#### TASK TO COMPLETE
With the material below, print exactly the lines between the line holding "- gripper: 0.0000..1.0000" and the line holding "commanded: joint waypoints", inclusive. Add nothing else.

#### DATA TO USE
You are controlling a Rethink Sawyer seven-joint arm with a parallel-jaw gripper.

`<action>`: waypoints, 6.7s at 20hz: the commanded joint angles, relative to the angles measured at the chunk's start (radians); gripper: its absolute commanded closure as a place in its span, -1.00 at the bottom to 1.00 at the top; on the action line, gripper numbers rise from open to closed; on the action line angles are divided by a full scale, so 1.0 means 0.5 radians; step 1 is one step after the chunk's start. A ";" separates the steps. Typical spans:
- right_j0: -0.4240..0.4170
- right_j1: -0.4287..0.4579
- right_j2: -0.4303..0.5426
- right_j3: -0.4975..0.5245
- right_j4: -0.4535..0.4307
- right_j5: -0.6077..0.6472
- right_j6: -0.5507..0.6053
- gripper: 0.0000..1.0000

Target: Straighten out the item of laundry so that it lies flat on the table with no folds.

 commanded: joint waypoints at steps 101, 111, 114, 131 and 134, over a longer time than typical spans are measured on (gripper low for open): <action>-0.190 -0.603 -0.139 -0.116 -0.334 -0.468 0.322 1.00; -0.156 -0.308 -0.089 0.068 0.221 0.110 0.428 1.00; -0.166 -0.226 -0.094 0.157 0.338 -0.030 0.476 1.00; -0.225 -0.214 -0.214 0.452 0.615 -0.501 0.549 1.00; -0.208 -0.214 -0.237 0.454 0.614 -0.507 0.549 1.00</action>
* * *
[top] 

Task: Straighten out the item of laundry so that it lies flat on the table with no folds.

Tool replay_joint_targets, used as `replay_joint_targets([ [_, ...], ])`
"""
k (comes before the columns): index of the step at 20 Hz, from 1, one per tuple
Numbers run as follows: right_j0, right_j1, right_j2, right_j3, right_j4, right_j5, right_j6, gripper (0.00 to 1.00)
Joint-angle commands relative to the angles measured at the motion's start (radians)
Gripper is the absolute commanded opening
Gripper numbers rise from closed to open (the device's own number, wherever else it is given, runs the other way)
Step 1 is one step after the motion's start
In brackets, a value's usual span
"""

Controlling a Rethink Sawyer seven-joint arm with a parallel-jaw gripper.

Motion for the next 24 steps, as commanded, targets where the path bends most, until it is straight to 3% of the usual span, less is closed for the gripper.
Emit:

#### OUTPUT FOR THIS TASK
- gripper: 0.0000..1.0000

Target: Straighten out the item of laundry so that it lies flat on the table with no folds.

 commanded: joint waypoints at steps 101, 111, 114, 131 and 134, over a longer time than typical spans are measured on (gripper low for open): <action>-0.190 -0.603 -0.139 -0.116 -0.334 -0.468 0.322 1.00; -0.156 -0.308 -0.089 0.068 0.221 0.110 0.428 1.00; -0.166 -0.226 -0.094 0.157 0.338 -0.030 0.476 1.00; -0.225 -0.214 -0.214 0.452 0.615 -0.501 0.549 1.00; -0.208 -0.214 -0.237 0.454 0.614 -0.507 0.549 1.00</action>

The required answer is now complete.